El ámbito del eSport es muy diverso y ofrece una amplia gama de opciones, donde cada jugador-espectador puede encontrar su felicidad:
● los FPS: Counter Strike: G.O., Valorant, Apex Legends…
● los TPS: Destiny 2, Marvel Rivals, Warframe…
● los juegos de arena de combate (MOBA): League of Legends, DOTA 2…
● la estrategia en tiempo real (RTS): Starcraft II, Age of Empires…
● los juegos de lucha: Street Fighter, Mortal Kombat, Dragon Ball FighterZ…
● las simulaciones deportivas: FIFA, NBA 2K, Madden NFL…
● sin olvidar la escena competitiva en móviles, con títulos como PUBG Mobile o Clash Royale que tienen una enorme base de fans.
Con 1,7 mil millones de euros de ingresos en 2023 y proyecciones de 8,9 mil millones para 2030, el eSport se ha convertido en una mina de oro. El patrocinio, la publicidad y los derechos de transmisión son los motores de este crecimiento, cada uno representando alrededor del 20% de los ingresos.

Twitch, YouTube y el poder del streaming
Sin Twitch y YouTube, el eSport nunca habría experimentado un crecimiento tan fuerte. Estas plataformas han transformado las competiciones en eventos mundiales que son seguidos por millones de espectadores en simultáneo. Twitch, en particular, se ha consolidado como el líder del streaming de videojuegos, albergando torneos míticos y jugadores estrellas que cautivan a una comunidad comprometida, cuyos miembros no dudan en dar propinas a sus streamers o deportistas favoritos.
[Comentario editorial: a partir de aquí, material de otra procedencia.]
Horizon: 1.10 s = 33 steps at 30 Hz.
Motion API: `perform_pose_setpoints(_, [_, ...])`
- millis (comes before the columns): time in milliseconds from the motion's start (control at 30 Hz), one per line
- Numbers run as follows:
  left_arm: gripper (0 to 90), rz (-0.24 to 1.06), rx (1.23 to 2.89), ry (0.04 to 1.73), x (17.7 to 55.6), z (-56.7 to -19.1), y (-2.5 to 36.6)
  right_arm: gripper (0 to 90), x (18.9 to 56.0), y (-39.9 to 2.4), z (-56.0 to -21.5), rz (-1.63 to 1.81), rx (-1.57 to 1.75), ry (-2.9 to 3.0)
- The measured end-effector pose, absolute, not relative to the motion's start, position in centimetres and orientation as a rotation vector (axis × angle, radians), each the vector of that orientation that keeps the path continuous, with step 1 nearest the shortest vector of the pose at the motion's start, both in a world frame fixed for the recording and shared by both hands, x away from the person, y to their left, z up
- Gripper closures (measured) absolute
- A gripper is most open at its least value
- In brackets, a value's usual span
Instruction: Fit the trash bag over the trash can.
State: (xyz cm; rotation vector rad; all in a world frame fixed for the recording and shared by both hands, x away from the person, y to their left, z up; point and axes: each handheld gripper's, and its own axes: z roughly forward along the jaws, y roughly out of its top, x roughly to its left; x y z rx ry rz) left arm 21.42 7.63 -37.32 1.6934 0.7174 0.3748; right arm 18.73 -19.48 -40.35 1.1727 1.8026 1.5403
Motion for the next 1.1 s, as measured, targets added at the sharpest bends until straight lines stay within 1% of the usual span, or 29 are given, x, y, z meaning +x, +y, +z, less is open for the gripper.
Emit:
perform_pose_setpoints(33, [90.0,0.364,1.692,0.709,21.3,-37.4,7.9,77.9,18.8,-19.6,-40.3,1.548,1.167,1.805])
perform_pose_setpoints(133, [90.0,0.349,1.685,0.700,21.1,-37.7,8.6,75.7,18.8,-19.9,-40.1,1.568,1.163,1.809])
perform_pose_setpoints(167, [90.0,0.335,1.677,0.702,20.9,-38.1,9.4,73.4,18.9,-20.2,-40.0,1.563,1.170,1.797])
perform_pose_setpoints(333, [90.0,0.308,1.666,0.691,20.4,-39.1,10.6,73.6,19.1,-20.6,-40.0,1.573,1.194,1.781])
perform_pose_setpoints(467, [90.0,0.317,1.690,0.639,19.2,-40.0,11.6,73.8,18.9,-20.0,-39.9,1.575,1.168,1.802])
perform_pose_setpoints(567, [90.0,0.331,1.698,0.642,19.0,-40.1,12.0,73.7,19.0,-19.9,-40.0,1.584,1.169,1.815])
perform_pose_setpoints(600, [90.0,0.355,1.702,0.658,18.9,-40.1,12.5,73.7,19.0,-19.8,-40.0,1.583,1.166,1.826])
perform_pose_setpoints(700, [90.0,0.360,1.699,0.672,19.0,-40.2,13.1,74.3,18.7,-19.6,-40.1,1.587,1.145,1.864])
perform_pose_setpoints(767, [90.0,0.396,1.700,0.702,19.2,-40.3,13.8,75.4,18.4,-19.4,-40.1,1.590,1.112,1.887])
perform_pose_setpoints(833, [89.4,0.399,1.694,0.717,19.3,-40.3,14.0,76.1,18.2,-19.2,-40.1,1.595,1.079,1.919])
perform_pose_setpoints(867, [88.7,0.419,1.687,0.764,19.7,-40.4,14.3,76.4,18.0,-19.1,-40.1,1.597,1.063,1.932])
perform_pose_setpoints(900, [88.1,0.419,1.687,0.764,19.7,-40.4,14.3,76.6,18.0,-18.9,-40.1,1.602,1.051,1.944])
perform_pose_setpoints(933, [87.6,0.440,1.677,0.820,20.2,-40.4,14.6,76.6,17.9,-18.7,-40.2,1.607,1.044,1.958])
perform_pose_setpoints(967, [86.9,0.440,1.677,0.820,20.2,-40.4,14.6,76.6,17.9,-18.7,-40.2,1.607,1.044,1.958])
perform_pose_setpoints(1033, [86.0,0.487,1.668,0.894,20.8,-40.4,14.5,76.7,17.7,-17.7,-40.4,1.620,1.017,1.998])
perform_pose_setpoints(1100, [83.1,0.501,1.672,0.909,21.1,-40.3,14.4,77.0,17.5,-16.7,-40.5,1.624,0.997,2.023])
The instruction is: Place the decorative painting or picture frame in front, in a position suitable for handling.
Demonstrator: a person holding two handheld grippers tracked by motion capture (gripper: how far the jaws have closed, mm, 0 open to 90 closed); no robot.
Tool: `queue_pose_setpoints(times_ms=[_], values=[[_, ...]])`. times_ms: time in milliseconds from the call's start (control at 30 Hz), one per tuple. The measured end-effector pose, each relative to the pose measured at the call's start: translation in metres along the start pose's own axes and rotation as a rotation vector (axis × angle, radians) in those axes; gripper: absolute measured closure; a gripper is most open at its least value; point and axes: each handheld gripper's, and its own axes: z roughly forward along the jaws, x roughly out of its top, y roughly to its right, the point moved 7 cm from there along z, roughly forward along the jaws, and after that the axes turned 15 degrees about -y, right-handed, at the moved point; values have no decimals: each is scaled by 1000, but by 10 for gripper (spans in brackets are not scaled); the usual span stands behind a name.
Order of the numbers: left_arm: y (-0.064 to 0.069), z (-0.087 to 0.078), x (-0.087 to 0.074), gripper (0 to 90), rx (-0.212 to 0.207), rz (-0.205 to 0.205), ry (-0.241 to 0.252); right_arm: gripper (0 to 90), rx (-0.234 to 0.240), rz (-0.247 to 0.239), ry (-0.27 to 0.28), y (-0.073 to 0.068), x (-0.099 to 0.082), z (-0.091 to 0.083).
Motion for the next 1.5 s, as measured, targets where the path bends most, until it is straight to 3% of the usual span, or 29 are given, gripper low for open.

Esto contribuye a seguir alimentando la economía del eSport de manera indirecta.
Los anunciantes no se equivocan: invierten millones en estas plataformas para dirigirse a una audiencia joven, ultra-conectada y dispuesta a invertir dinero en sus creadores de contenido favoritos. Los streamers se han convertido en verdaderos embajadores, capaces de reunir a millones de fanáticos e influir en sus decisiones de consumo. El eSport y el streaming hoy forman un dúo inseparable, construyendo conjuntamente el futuro del entretenimiento digital.

El hardware gamer, otro motor del auge
Pero para sumergirse plenamente en la experiencia del eSport, se requiere un equipo adecuado. Si las PlayStation 5 y Xbox Series X|S son referencias indispensables para muchos jugadores online, los PC gamer siguen siendo la opción favorita, gracias a rendimientos técnicos que pueden superar con creces a los de las consolas, ofreciendo así una fluidez de juego óptima. Los jugadores invierten masivamente en equipos de alta gama: tarjetas gráficas potentes, teclados mecánicos ultra-reacción y pantallas con altas tasas de refresco.
Por lo tanto, el impacto del eSport en la industria del hardware es colosal. Los fabricantes de componentes ven cómo sus ventas se disparan, impulsadas por una demanda creciente de mayor rendimiento. Los grandes constructores no dudan en patrocinar competiciones y colaborar con equipos para desarrollar productos específicamente adaptados a las necesidades de los jugadores profesionales.

Para 2028, se espera que las acciones del eSport alcancen la colosal suma de 3,22 mil millones de euros. El eSport no será solo una moda pasajera, sino una industria esencial al mismo nivel que el cine o el deporte tradicional. Con el auge de los videojuegos, el reconocimiento oficial del sector y el crecimiento del streaming, todos los indicadores apuntan hacia un crecimiento exponencial.
Y los inversores ya lo saben: el eSport es una mina de oro en plena expansión, y quienes apuesten por ello hoy cosecharán los frutos de este auge mañana.